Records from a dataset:
:::
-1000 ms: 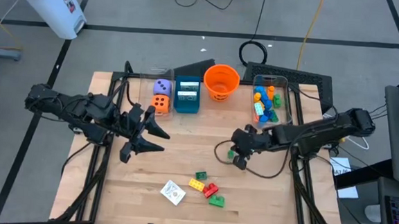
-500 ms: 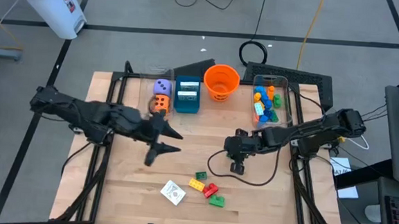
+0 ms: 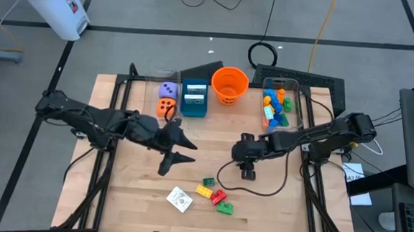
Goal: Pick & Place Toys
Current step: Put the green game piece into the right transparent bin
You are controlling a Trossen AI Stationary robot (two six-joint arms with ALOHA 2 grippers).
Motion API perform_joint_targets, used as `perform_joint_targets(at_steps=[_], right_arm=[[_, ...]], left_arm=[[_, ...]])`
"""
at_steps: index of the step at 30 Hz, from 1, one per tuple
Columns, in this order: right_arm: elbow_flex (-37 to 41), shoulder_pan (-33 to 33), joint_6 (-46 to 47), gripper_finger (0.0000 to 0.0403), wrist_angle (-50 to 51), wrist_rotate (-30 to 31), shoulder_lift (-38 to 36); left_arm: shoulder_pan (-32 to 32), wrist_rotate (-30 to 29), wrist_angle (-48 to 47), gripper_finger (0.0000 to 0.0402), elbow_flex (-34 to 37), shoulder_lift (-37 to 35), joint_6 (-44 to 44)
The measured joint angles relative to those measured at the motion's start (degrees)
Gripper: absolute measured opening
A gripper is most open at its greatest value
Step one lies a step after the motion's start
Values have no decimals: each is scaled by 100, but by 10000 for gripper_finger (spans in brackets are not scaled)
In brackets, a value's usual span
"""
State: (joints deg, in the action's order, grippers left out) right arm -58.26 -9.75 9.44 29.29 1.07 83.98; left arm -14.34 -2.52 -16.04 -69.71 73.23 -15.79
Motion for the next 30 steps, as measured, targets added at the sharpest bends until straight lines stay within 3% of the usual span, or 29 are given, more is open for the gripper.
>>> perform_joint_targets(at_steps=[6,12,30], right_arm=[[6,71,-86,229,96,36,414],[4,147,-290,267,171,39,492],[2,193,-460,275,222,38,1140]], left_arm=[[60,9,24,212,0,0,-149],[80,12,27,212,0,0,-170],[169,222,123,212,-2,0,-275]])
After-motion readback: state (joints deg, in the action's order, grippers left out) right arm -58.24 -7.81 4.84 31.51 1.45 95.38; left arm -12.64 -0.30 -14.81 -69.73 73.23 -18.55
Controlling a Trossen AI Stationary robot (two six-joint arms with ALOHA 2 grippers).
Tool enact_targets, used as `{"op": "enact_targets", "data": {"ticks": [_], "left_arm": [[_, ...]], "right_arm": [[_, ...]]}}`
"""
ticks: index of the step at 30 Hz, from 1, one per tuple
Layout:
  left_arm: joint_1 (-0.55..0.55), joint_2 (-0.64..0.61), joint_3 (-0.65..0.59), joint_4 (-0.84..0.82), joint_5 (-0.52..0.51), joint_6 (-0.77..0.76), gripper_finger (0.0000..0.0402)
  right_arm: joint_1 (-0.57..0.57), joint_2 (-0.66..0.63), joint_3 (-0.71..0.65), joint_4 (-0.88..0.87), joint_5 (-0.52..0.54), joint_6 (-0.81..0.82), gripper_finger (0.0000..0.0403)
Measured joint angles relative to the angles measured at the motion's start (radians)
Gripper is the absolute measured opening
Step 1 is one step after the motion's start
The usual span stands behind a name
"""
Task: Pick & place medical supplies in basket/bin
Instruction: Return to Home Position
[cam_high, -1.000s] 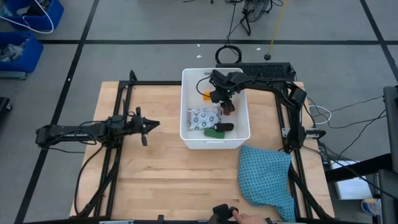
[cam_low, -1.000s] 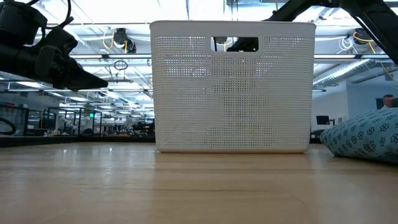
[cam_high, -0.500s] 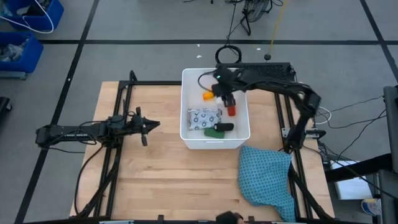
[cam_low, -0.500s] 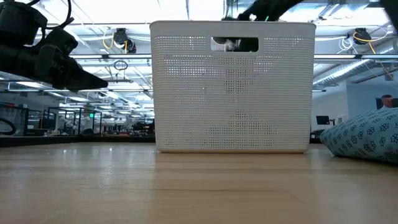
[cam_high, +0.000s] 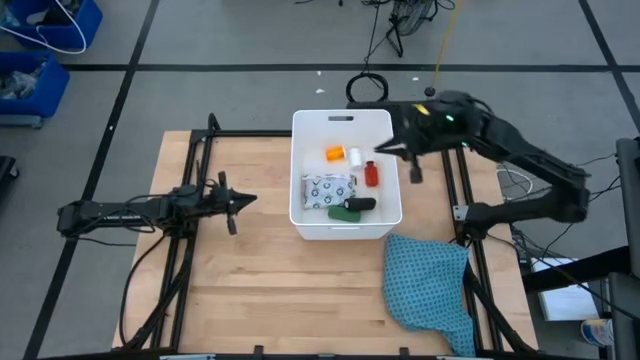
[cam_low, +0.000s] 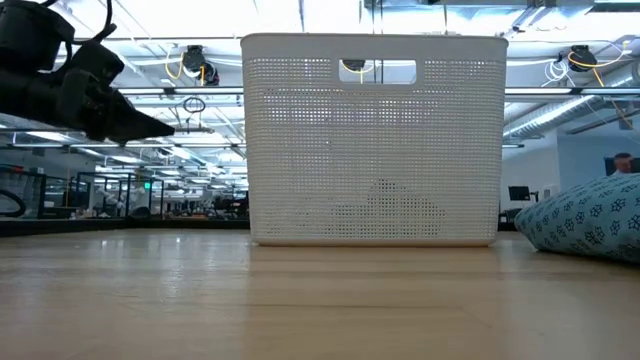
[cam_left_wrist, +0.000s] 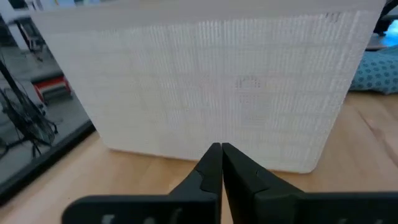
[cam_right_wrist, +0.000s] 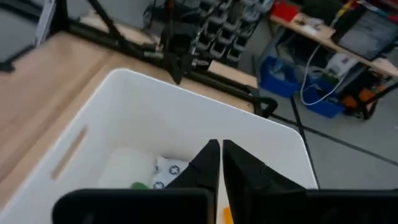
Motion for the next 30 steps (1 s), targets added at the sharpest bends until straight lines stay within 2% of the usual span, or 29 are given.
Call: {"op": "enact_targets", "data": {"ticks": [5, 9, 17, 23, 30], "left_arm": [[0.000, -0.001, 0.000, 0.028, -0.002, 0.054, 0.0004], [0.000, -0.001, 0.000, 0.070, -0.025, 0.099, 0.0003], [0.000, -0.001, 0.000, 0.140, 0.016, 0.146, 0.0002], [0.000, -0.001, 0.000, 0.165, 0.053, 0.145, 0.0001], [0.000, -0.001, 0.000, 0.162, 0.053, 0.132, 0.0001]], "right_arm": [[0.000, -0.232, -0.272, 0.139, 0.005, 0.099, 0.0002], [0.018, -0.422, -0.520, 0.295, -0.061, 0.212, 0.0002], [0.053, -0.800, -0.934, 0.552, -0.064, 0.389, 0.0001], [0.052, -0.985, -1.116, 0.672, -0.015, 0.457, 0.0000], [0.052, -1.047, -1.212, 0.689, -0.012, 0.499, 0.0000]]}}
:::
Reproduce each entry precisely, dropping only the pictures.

- RESULT
-1000 ms: 
-500 ms: 
+0 ms: 
Goal: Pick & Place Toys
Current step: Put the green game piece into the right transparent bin
You are controlling a Trossen AI Stationary robot (two six-joint arms with ALOHA 2 grippers).
Motion API perform_joint_targets, used as `perform_joint_targets(at_steps=[_], right_arm=[[_, ...]], left_arm=[[_, ...]])`
"""
at_steps: index of the step at 30 Hz, from 1, one per tuple
Columns, in this order: right_arm: elbow_flex (-37 to 41), shoulder_pan (-33 to 33), joint_6 (-46 to 47), gripper_finger (0.0000 to 0.0403), wrist_angle (-50 to 51), wrist_rotate (-30 to 31), shoulder_lift (-38 to 36); left_arm: shoulder_pan (-32 to 32), wrist_rotate (-30 to 29), wrist_angle (-48 to 47), gripper_finger (0.0000 to 0.0402), elbow_flex (-34 to 37), shoulder_lift (-37 to 35), joint_6 (-44 to 44)
The measured joint angles relative to those measured at the motion's start (degrees)
Gripper: absolute measured opening
A gripper is most open at its greatest value
Step one lies a step after the motion's start
Values have no decimals: each is scaled by 100, but by 10000 for gripper_finger (spans in brackets are not scaled)
In brackets, a value's usual span
"""
State: (joints deg, in the action's order, grippers left out) right arm -58.26 -9.75 9.44 29.29 1.07 83.98; left arm -14.34 -2.52 -16.04 -69.71 73.23 -15.79
Motion for the next 30 steps, as measured, targets added at the sharpest bends until straight lines stay within 3% of the usual span, or 29 are given, more is open for the gripper.
>>> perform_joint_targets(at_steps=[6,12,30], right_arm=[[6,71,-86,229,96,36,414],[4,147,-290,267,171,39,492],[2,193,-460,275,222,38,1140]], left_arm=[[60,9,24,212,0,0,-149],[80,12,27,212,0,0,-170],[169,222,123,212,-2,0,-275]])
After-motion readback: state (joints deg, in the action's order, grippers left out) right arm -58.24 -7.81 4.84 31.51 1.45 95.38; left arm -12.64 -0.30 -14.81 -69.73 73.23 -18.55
Controlling a Trossen AI Stationary robot (two six-joint arms with ALOHA 2 grippers).
Tool enact_targets, used as `{"op": "enact_targets", "data": {"ticks": [_], "left_arm": [[_, ...]], "right_arm": [[_, ...]]}}`
"""
ticks: index of the step at 30 Hz, from 1, one per tuple
Layout:
  left_arm: joint_1 (-0.55..0.55), joint_2 (-0.64..0.61), joint_3 (-0.65..0.59), joint_4 (-0.84..0.82), joint_5 (-0.52..0.51), joint_6 (-0.77..0.76), gripper_finger (0.0000..0.0402)
  right_arm: joint_1 (-0.57..0.57), joint_2 (-0.66..0.63), joint_3 (-0.71..0.65), joint_4 (-0.88..0.87), joint_5 (-0.52..0.54), joint_6 (-0.81..0.82), gripper_finger (0.0000..0.0403)
Measured joint angles relative to the angles measured at the motion's start (radians)
Gripper is the absolute measured opening
Step 1 is one step after the motion's start
The usual span stands behind a name
"""
Task: Pick & place medical supplies in basket/bin
Instruction: Return to Home Position
[cam_high, -1.000s] 
[cam_low, -1.000s] 
[cam_high, -0.500s] 
[cam_low, -0.500s] 
[cam_high, +0.000s] 
[cam_low, +0.000s] 
[cam_left_wrist, +0.000s] 
[cam_right_wrist, +0.000s] 
Motion for the next 30 steps (1 s), targets added at the sharpest bends until straight lines stay within 2% of the usual span, or 29 are given.
Call: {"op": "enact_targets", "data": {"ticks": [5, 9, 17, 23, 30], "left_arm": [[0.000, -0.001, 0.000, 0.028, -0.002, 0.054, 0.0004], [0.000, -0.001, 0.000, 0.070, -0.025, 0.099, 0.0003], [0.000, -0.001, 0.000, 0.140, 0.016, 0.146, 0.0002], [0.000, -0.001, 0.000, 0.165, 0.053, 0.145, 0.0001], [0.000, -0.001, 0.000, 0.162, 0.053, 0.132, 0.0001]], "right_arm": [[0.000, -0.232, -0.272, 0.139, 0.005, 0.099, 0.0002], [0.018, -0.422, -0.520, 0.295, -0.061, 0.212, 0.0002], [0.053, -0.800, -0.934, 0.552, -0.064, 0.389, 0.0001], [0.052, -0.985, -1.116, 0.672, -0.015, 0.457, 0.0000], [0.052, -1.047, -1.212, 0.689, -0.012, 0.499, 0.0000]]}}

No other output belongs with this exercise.